RELATIONSHIP TRAUMA

Supporting clients with relationship PTSD symptoms, patterns of avoidance, intimacy struggles, and anger management 

An unhealthy or abusive relationship can leave a lasting imprint on your emotional well-being. You may find it hard to trust your current partner. Or, you might dismiss dating or commitment altogether- it just isn't worth the risk. Maybe you're a parent, and you're now seeing how past family dynamics are playing out in your own parenting dynamics.

Relationship trauma can cause complex PTSD symptoms, and these symptoms can range from mildly distressing to incredibly debilitating.

Experiencing relationship trauma doesn't make you broken. But it may mean that you're struggling in ways that cause you immense pain. Moving forward means creating a sense of internal safety and learning how to safely connect with others. The healing process can be slow, but it's possible to overcome your trauma symptoms.

Signs You May Have Relationship Trauma

Relationship trauma can occur in any relationship, but the symptoms are often most pronounced when the trauma occurred from a parent or other close family member or a romantic partner.

Here are some of the signs you may be struggling:

Patterns of clingy behavior/poor trust: Relationship trauma can profoundly impact how safe you feel with others. In adult relationships, you may find yourself needing constant reassurance. And even if someone has committed to you, you may still feel scared they could leave or hurt you.

Chronic anger/irritability: Anger is often the manifestation of powerlessness and helplessness. When you feel angry, it can speak to the injustice you experienced. Unresolved anger can lead you to lash out at others, act in controlling ways, or engage in self-sabotaging behaviors yourself.

Dissociation: Dissociation is a trauma response where you feel detached from yourself or your external surroundings. People who dissociate sometimes have memory problems and can become quickly overwhelmed when they experience a trauma trigger.

Patterns of avoidant behavior/withdrawal: Some people cope with relationship trauma by subconsciously keeping other people at a safe distance. You may even be comfortable with someone else's vulnerability, but you generally present as guarded and aloof. When you feel overwhelmed, you tend to disconnect as much as you can.

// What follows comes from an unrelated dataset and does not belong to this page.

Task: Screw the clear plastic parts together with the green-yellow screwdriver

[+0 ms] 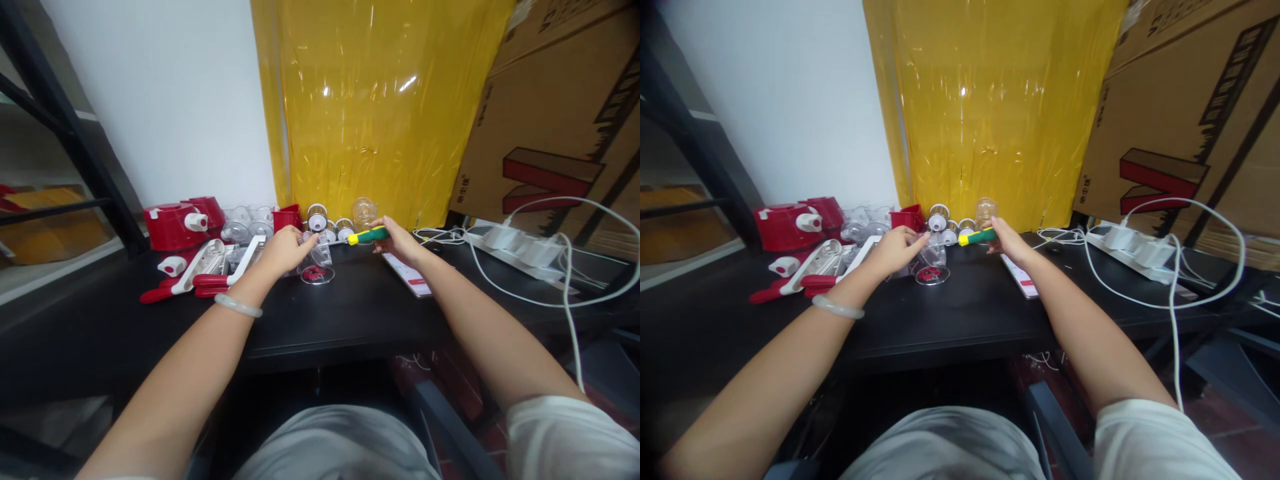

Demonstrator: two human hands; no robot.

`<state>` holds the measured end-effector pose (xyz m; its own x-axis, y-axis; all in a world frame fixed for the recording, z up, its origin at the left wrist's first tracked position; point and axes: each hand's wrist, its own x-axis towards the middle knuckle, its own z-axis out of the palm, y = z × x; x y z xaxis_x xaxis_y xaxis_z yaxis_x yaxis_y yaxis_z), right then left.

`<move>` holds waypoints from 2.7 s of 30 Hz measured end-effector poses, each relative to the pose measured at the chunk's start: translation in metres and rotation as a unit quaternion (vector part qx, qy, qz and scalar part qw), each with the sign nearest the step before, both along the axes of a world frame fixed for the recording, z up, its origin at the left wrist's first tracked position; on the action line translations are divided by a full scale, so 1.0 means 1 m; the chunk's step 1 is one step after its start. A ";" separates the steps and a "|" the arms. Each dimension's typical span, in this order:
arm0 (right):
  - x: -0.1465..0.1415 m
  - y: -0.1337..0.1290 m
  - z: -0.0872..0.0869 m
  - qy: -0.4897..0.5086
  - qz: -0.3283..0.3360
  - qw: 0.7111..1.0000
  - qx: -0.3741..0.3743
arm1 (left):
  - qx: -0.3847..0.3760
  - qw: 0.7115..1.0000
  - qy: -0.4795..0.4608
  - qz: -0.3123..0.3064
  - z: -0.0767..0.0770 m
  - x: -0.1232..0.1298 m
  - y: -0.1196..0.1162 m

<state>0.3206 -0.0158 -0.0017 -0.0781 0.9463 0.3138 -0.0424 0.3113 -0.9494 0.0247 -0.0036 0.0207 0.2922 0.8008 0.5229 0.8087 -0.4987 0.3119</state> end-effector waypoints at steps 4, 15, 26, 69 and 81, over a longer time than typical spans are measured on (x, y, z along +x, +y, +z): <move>0.004 -0.001 0.001 -0.050 0.027 0.998 0.018 | 0.008 1.000 0.007 -0.002 0.000 0.000 0.001; 0.006 -0.005 0.007 -0.001 0.068 0.998 -0.006 | 0.011 1.000 0.007 -0.004 0.001 0.001 -0.001; 0.009 -0.003 0.002 -0.087 0.037 0.995 0.026 | 0.013 1.000 0.015 0.000 0.001 0.001 -0.002; 0.003 0.007 -0.004 -0.050 -0.042 0.996 0.054 | 0.002 1.000 0.008 0.011 0.000 0.005 -0.003; 0.004 0.003 0.000 -0.044 -0.034 0.998 0.033 | 0.003 1.000 0.017 0.006 0.000 0.006 -0.005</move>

Excessive 'escape' behaviors: Substance use, disordered eating, excessive shopping, or compulsive video gaming all represent ways people try to escape their emotions. In moderation, these habits may not be inherently problematic. But when they're used excessively, the pattern often worsens trauma symptoms and causes additional problems.

Intimacy problems: Even if you're in a healthy relationship right now, you might find it difficult to truly connect with your partner. Intimacy problems can be emotional or physical or both, and they can erode communication and trust.

Abusive patterns yourself: Maybe you recognize that you sometimes hurt the people you love. Even if it isn't intentional, this can be how some people reenact trauma events or relationship PTSD. If emotional abuse was modeled to you, you might lack the tools for appropriate communication and healthy boundaries.

How Therapy Can Help You Recover and Heal

Healing from a traumatic relationship can be difficult. The work of therapy entails processing your emotions about what happened and building greater self-esteem. If you're in an intimate relationship with someone else, recovery also means learning how to trust them while accepting their human limitations.

Having a safe place for emotional support: It can be uncomfortable to seek trauma therapy. You may find yourself feeling angry or distrusting of the process. You might also worry about being judged. These are all entirely normal reactions to trauma, and my goal is to provide you with a new relationship where we can safely unpack what happened at a pace that feels appropriate to you.

Fostering better self-esteem: The trauma healing process often includes building a new concept of self. This is especially true if you've had patterns of unstable or toxic relationships in the past. Building your self-esteem entails more self-care, identifying an appropriate support system, and learning how to set boundaries for yourself.

Building healthy relationships: We ultimately heal from abusive relationships and emotional trauma by creating healthier relationships with other people. This concept may feel scary, particularly if you identify with trauma bonding or generally feel unsafe around others. But, over time, you can learn how to let others in and build meaningful relationships with them.

Therapy for Relationship Trauma in California

Traumatic events alter our perceptions and can disrupt what it means to feel safe with others. Regardless of what happened to you, you deserve to look after your mental health.

As a trauma-informed therapist, I implement humanistic and attachment-focused modalities in my treatment. My primary goal is to provide a safe environment where you can truly be yourself and receive the support and skills needed to heal.